Met Opera Faces 'One More Catastrophic Crisis' As Employees Must Work With Domingo

Opera star Plácido Domingo performing in Szeged, Hungary, on Aug. 28.
Attila Kisbenedek
AFP/Getty Images
Opera star Plácido Domingo performing in Szeged, Hungary, on Aug. 28.

Next Wednesday evening, Plácido Domingo, the opera megastar who has recently been accused of sexual misconduct by 20 women, is scheduled to start a run of performances of Verdi's Macbeth at the most famous opera house in the United States: New York's Metropolitan Opera. The sold-out first show also features soprano Anna Netrebko, another of the operatic world's most bankable stars.

Many fans and fellow artists have rallied to Domingo's side in the wake of the women's allegations, which were published by the Associated Press in two reports. Netrebko posted on Instagram last month that she is happy to "share stage with fantastic Plácido Domingo!" In a statement to NPR last month, Domingo said: "I believed that all of my interactions and relationships were always welcomed and consensual."

The Met calls Macbeth a "powerful musical interpretation of Shakespeare's timeless drama of ambition and its personal cost," and this production is a chance for audiences to demonstrate their support for the singer.

But not everyone inside the Met is happy. A number of longtime employees at the opera house have told NPR that they are furious that the New York company is continuing its association with Domingo. These staffers believe that their employer has a specific responsibility to take allegations of sexual misconduct seriously after the downfall of James Levine, the Met's former music director of four decades, who has been publicly accused of sexual abuse by nine men. Levine was fired by the Met in March 2018. (Levine then sued the opera company, which filed a counterclaim; the two sides reached a settlement for an undisclosed figure last month.)

Four current Met employees spoke to NPR about the Domingo situation on the condition of anonymity because, they say, they fear retribution.

They insist that they do not want to harm the Met as an institution or impair the financially precarious art form of opera. But all four say — in comments that echo some of those from the women who spoke to the AP about Domingo's alleged behavior at LA Opera, Houston Grand Opera and what was then called Washington Opera, in Washington, D.C. — that it was "common knowledge" at the Met that Domingo would make sexual overtures to women there.

None said that they had directly experienced any misconduct, but several say they feel that the power dynamic between Domingo and rank-and-file employees is so overt and distorted that it has created an untenable work environment, and that they felt compelled to speak up.

"Everybody knows that Domingo is a womanizer and that he could be persistent," one of the Met employees, who has worked at the opera for decades, told NPR. This person also said that women working at the Met have known to avoid one-on-one situations with the singer — the same kind of strategy that a number of the women interviewed by the AP said had been deployed at other opera houses at which Domingo was appearing.

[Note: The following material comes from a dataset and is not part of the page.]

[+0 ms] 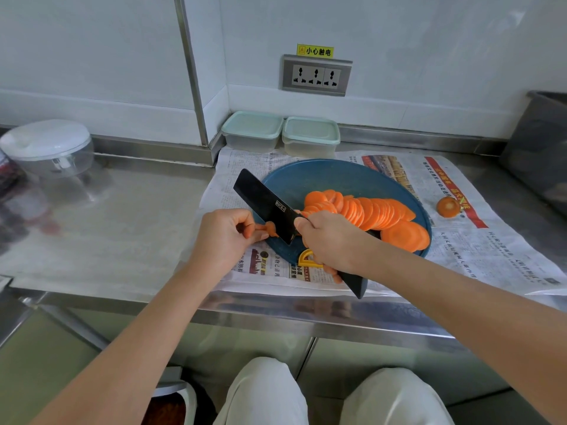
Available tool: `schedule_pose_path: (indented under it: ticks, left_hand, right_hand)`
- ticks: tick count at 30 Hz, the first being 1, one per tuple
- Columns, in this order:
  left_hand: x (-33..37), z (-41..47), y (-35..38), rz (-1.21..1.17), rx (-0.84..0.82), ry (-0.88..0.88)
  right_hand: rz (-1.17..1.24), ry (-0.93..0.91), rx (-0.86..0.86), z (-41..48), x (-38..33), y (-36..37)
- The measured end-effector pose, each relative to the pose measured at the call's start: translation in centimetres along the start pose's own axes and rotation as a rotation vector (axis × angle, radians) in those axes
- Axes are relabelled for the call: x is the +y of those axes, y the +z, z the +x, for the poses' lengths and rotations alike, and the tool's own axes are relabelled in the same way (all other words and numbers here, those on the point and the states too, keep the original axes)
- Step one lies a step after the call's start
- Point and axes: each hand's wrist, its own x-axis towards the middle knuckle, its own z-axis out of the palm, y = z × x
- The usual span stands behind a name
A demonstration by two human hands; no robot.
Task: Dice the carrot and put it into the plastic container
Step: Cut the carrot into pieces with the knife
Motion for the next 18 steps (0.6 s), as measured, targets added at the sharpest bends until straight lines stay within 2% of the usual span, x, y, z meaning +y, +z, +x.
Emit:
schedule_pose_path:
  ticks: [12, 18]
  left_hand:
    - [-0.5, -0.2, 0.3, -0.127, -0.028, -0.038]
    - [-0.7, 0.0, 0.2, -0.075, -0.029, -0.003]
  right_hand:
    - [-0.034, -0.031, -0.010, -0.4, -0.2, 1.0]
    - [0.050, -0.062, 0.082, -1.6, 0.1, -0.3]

The same source also told NPR that there were a number of women at the Met who in the past have gone so far as to change their work schedules — denying themselves artistic and potentially career-furthering opportunities of working with the long-revered and influential singer — specifically to avoid having to interact with Domingo. "A lot of that stuff started happening in the 1980s," this employee said. "As he got older, it was less of a big deal. But still, women knew."

Another Met employee, a member of the orchestra, said that at least one person has already called in sick for rehearsals and performances of Macbeth to avoid working with Domingo, and said that they personally felt "livid" for having to perform alongside him. "I feel queasy in the pit during rehearsals, seeing him onstage," the musician said. "Especially given that the Levine debacle is still so fresh, the Met had an even greater responsibility to show that it had evolved. Instead, here's just one more catastrophic crisis — and it seems that at the Met, sufficiently powerful, popular men are beyond reproach."

Another employee said, "I wish he wasn't here. I think the Met is the face of opera in this country, and maybe even in the world — and having him on that stage sends a message that I don't want to be sending. I think a majority of our colleagues at the house feel similarly to how I'm feeling. But it's also confusing. People love him — Plácido is warm, generous and kind to individuals — but he was also not at all that to a not-insubstantial number of people."

In his statement to NPR last month, Domingo called the allegations in the AP reports "deeply troubling, and as presented, inaccurate." In a second statement sent to NPR earlier this month, his spokesperson, Nancy Seltzer, called the AP's reports an "ongoing campaign to denigrate Plácido Domingo."

When contacted for this story, Seltzer asked that questions be submitted by email. In response to NPR's inquiries, she sent this statement: "Plácido Domingo has been greeted by his colleagues at the Met in a warm and professional manner, as one would expect for an artist who has performed there for more than five decades."

Seltzer continued: "As has been stated in previous statements to the press, anyone who knows Mr. Domingo or who has worked with him knows he is not someone who would intentionally harm, offend or embarrass anyone. The outpouring of support for him from singers and musicians around the world attest to this fact. He is focusing on giving the public the best possible performance."

But Met employees are questioning the institution's commitment to statements it issued in the wake of the Levine accusations, including one released when the conductor was terminated from the opera house, which said: "We wish to provide the assurance that the Met is committed to ensuring a safe, respectful and harassment-free workplace for its employees and artists."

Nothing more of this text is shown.